Despite these advances, BGLS production remains constrained by multiple factors, including low catalytic efficiency of cytochrome P450 enzymes, insufficient precursor supply, and metabolic flux imbalance, with P450 enzyme activity being the core limiting factor. Multiple strategies have been employed to enhance P450 enzyme catalytic efficiency: In prokaryotic expression systems, methods such as codon optimization, N-terminal modification, fusion tag addition, and co-expression of molecular chaperones can improve the soluble expression levels of P450 enzymes in E. coli. Covalent assembly of P450 with P450 reductase (CPR) using SpyCatcher/SpyTag technology enhances electron transfer efficiency between the two enzymes. In eukaryotic expression systems, Saccharomyces cerevisiae provides an ideal platform for in-depth exploration of P450 enzyme functions due to its native organelle architecture. Optimization strategies focus on modifying NADPH supply pathways, expanding endoplasmic reticulum membrane area, and combinatorial screening of CYP-CPR pairing combinations to construct efficient oxidative metabolic networks. Furthermore, rational design and directed evolution-based protein engineering approaches can further modify the substrate-binding pockets of P450 enzymes, thereby enhancing their catalytic activity and substrate specificity.

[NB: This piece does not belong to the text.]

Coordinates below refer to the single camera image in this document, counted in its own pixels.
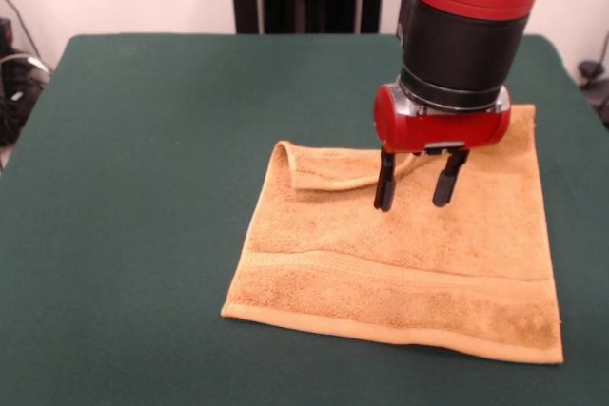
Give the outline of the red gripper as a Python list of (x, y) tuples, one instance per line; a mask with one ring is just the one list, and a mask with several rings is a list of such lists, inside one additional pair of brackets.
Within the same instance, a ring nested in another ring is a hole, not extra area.
[[(445, 112), (409, 98), (397, 83), (384, 84), (376, 92), (373, 121), (382, 145), (381, 167), (374, 207), (391, 209), (396, 188), (393, 153), (420, 153), (428, 149), (472, 149), (498, 143), (510, 123), (511, 99), (503, 87), (494, 105), (478, 112)], [(432, 203), (447, 206), (469, 150), (452, 151), (441, 171)]]

This study targets the P450 oxidation system and its initiator enzyme CYP79A2 for optimization. The initial chassis strain was constructed by integrating the benzyl glucosinolate (BGLS) synthesis pathway into the δ multicopy site of Saccharomyces cerevisiae. Subsequent systematic modifications included: screening for CYP79A2-compatible P450 reductase (CPR) isoforms, enhancing heme biosynthesis, expanding the endoplasmic reticulum membrane area, and increasing intracellular reduced nicotinamide adenine dinucleotide phosphate (NADPH) levels. Through this series of modifications, the engineered strain Y141 was ultimately obtained, achieving a BGLS yield of 62.95 mg/L under shake flask culture conditions. These results demonstrate that targeted optimization of the cytochrome P450 system can significantly enhance the synthetic yield of sinigrin in metabolically engineered yeast.